How would he explain himself to all these angry faces? What would he say to
them in this court room that was so chilly, or was he the only one feeling the cold? Is
there anything the crying mothers of the deceased would want than to see their children
alive again or to see the killer dead? How was he going to make his mother – who was
also crying – know that he regretted disregarding her ‘mother’s sixth sense’ when she
told him to come home for the holidays? How was he going to tell her he was sorry for
not listening to her when she called to say she felt a sudden pain in her left breast which
always made her know he was in danger or that danger was not far from him? How
would he explain to this stone-faced judge with lenses as thick as the bottom of a coke
bottle that he was just an innocent secondary school Literature teacher and a hostel
master who had not even spent a full academic year in the secondary school; who just
wanted to stay back in school because he wanted to savour the new books that the
school’s new administration had gotten for the library just before the start of the end of
term holidays? What was going on in the minds of the principal and other staff as they
watched him standing there, speechless? How was he to make them picture him
hearing screams from the SS3 girls’ dormitory on his way to the library and wondering
why there were still students in the hostel when they should have been home? Would
they want to hear of how he had heard a scream filled with pain and had run toward the
sound? Would the court believe he had heard a serious argument coming from the
room the screams had come from? Or would the parents want to agree that he had
heard ‘You can’t have him!’, ‘You are a bad friend, I let you know of my feelings before
you started to like him!’ ‘I will kill you before you can have him!’? Would this court clerk that was eying him with scorn try to understand that he had rushed into the room on
hearing the murder threat? Would anybody care to know that the blood on his cloth was
from him running to Tolu’s lifeless body? Or would they ever accept that Jacinta had
held Chidinma with a knife to her neck, threatening to kill her if she didn’t accept that
she (Jacinta) was the only one for him?

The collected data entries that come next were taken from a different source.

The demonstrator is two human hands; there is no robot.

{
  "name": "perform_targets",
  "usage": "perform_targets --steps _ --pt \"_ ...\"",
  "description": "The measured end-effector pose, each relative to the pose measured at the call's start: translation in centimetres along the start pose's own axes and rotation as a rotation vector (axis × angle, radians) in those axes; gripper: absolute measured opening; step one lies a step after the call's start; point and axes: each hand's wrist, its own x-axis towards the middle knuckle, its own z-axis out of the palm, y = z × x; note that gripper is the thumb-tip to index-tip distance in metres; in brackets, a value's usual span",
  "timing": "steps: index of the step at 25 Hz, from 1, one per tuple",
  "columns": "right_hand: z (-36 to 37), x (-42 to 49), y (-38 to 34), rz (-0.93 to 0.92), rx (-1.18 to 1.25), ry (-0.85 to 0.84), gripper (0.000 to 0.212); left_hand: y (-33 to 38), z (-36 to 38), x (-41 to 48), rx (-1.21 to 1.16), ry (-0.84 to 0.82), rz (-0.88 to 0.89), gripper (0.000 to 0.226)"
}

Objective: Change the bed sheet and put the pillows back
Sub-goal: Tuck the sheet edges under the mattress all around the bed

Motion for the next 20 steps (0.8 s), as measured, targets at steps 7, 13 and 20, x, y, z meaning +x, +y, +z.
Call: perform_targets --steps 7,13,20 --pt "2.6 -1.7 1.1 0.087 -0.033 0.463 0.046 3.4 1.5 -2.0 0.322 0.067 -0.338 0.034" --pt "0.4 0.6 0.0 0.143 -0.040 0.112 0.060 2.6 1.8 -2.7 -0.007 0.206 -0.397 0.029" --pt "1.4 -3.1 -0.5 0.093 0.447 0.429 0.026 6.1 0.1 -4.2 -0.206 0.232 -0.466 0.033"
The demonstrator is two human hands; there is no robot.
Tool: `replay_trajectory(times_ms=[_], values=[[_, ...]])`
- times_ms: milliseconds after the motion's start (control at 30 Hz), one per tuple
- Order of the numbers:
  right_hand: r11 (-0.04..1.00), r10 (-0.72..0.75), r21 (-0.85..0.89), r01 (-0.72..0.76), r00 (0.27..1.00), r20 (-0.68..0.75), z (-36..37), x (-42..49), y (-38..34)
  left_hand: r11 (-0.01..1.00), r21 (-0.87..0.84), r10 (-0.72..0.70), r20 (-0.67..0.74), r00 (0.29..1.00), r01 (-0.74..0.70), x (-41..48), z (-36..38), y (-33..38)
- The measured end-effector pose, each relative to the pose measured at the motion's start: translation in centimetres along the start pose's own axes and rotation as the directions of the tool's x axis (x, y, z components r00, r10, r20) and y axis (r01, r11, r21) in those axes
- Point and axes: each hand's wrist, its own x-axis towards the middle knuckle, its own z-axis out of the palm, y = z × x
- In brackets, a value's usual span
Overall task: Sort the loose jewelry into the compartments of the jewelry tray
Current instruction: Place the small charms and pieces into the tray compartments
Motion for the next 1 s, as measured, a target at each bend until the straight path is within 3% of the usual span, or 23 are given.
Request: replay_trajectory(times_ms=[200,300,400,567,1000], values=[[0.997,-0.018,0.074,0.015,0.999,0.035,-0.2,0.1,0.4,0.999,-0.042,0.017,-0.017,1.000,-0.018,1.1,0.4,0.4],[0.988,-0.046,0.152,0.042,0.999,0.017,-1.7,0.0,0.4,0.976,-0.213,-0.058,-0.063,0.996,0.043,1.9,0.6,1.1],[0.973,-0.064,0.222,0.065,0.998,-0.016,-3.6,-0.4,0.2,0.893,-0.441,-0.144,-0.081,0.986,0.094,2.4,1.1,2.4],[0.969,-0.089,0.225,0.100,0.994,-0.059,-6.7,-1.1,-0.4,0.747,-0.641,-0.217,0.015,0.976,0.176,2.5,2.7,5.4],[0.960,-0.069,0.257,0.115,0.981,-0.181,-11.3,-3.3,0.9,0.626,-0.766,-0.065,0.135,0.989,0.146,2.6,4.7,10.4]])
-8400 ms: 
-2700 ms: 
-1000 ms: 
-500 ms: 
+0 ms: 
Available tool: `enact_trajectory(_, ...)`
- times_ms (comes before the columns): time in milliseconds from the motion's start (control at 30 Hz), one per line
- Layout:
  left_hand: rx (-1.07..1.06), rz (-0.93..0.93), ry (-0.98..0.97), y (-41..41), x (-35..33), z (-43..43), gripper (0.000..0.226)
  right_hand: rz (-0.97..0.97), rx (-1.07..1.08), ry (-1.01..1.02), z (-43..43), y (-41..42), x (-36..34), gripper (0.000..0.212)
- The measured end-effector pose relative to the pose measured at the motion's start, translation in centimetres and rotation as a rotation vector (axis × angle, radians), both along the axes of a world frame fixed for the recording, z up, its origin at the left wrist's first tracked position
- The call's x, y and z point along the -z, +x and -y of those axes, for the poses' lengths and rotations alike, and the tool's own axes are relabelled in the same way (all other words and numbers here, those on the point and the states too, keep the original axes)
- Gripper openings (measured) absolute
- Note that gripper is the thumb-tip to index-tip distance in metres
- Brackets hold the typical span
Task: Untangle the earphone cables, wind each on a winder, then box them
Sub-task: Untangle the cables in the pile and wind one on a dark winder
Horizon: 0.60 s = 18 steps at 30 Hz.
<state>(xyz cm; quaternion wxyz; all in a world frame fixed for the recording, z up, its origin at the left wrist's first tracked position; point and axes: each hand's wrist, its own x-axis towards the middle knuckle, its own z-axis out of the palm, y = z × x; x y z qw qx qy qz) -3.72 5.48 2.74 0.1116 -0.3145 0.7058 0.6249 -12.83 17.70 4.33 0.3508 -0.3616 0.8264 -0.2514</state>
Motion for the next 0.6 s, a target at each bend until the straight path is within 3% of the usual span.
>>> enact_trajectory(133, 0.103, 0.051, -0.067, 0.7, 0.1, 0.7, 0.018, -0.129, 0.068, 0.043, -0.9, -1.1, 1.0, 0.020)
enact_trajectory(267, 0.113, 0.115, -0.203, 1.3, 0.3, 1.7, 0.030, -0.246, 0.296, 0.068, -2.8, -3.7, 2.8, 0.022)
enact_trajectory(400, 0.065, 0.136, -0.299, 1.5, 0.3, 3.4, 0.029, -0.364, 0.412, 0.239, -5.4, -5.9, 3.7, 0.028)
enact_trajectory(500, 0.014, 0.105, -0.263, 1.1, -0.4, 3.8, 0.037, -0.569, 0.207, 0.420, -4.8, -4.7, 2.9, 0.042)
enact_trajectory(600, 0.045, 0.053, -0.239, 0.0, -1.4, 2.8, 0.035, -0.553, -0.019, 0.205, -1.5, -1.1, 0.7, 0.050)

Did they know that he had begged Jacinta to
drop the knife and let Chidinma go? Could they wrap their minds around the fact that
Jacinta had slit Chidinma’s throat when the latter had declared her love for him even
with a knife to her neck? Could they imagine how he had screamed and ran to
Chidinma’s body, getting more blood on himself? How would they comprehend that
Jacinta had dropped the knife and made advances by trying to kiss him and touch his
manhood? Did they know that the truth was that he had shouted at Jacinta, called her a
demon, and warned her to stop but she wouldn’t? Would they even want to listen if he
tried to tell them that it was when Jacinta wouldn’t stop, he had pushed her away and
she had hit her head on the edge of the iron bunk, making her as lifeless as her
counterparts? Who would care to ask him what was going on in his head with the way
their eyes condemned him already? Would he even gain vindication with the way his
lawyer was saying ‘erm, erm, your Honour…you see…life imprisonment is still
acceptable…errr…we know there are three deaths…’ As his lawyer ranted on, he
looked at the judge and all he could see was the image of the noose around his neck.